First and foremost, we have MS16-129, which is a cumulative security update for Microsoft Edge patching a Remote Code Execution (RCE) flaw that would allow an attacker to gain the same privileges as the logged-in user when a malicious website is loaded.
Then, it’s MS16-130, a security update for Microsoft Windows, which also patches RCE flaws that “could allow remote code execution if a locally authenticated attacker runs a specially crafted application.” MS16-131 is a critical patch that resolves vulnerabilities in the operating system that can be exploited with arbitrary code targeting Microsoft Video Control.

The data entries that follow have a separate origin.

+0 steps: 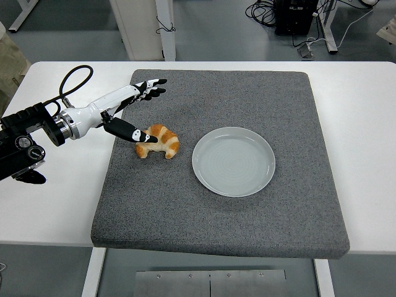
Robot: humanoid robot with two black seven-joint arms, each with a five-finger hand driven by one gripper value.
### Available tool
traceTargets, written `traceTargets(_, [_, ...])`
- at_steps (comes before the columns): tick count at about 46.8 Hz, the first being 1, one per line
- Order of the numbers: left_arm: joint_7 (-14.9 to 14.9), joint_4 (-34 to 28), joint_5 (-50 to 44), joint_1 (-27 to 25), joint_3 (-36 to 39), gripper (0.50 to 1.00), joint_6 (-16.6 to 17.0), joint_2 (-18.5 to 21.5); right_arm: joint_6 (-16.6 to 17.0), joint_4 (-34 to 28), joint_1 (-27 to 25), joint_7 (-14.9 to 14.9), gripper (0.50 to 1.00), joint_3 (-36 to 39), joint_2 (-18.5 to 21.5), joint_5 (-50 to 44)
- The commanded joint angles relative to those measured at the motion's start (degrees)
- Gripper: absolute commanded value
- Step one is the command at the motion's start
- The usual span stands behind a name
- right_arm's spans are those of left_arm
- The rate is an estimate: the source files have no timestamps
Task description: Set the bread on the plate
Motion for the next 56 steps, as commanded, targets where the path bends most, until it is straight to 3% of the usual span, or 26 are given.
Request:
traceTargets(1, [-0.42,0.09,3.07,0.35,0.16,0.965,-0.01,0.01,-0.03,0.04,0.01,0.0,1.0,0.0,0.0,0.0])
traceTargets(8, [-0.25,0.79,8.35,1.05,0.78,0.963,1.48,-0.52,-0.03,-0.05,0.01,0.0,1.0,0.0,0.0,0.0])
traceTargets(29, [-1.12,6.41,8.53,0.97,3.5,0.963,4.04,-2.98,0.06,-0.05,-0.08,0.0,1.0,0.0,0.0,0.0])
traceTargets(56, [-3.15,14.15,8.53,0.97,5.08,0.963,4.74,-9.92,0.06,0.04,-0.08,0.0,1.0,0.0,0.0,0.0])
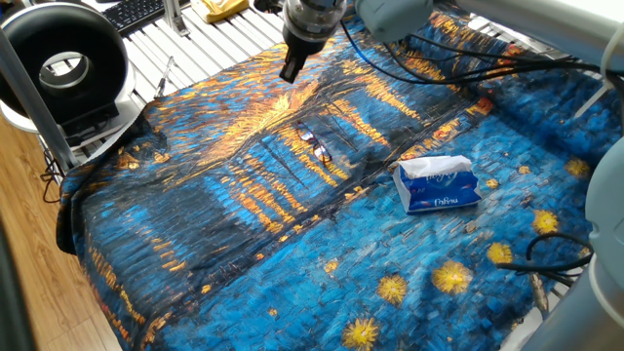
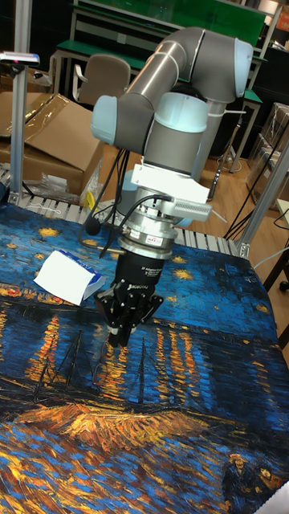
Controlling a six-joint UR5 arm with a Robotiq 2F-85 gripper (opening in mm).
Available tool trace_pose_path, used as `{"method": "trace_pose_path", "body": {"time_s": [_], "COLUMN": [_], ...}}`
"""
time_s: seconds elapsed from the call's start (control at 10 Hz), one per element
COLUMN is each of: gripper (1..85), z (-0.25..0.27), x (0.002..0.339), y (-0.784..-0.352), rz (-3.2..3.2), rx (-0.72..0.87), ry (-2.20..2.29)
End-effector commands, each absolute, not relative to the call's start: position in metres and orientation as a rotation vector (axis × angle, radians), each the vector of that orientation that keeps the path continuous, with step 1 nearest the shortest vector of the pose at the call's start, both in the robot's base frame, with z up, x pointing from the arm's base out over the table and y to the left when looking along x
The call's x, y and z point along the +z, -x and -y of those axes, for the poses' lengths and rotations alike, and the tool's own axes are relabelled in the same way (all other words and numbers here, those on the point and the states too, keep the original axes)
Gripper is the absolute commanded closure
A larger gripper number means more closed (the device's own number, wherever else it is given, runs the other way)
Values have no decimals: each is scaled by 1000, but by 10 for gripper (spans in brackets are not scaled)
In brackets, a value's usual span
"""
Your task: Unfold the leg of the glasses (with one hand)
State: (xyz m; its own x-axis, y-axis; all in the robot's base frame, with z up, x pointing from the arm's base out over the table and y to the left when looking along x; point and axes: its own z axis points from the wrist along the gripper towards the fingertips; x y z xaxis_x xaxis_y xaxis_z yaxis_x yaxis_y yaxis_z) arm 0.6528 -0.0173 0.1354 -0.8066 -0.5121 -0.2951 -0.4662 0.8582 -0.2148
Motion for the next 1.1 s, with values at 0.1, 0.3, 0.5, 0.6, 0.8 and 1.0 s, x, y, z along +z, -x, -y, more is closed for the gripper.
{"method": "trace_pose_path", "body": {"time_s": [0.1,0.3,0.5,0.6,0.8,1.0], "gripper": [627,627,627,627,617,577], "z": [20,17,18,19,21,8], "x": [135,131,122,115,101,86], "y": [-647,-646,-635,-630,-628,-608], "rz": [-2707,-2720,-2789,-2822,-2856,-2958], "rx": [-177,-158,-129,-118,-108,-1], "ry": [732,711,639,605,561,453]}}
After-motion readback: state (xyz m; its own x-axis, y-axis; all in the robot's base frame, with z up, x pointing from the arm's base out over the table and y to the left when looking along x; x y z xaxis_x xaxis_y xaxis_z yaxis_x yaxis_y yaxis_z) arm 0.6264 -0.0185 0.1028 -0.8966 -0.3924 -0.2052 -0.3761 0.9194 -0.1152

MS16-132 is a security update for Microsoft Graphics Component fixing vulnerabilities that can be exploited when a malicious webpage is loaded, causing the Windows Animation Manager to improperly handle objects in memory. A successful attack allows hackers to install programs, view and delete data, or even create new accounts with administrator rights.
Last but not least, there’s MS16-141 (security update for Adobe Flash Player) and MS16-142 for Internet Explorer, with the latter targeting all supported versions of the browser at the moment.
The Google-disclosed security flaw
In case you’re looking for the patch aimed at the Google-disclosed Windows vulnerability, this is MS16-135 and is only flagged as important, which is a little bit unexpected given the fact that exploits have already been spotted in the wild.
“This security update resolves vulnerabilities in Microsoft Windows. The most severe of the vulnerabilities could allow elevation of privilege if an attacker logs on to an affected system and runs a specially crafted application that could exploit the vulnerabilities and take control of an affected system,” Microsoft says.
All patches are available right now via Windows Update, and critical ones should obviously be prioritized, but IT admins should keep in mind that system reboots are required, and work needs to be saved. We’re not aware of any botched updates at the time of writing this article, but we’ll continue monitoring the forums and let you know should anything be reported.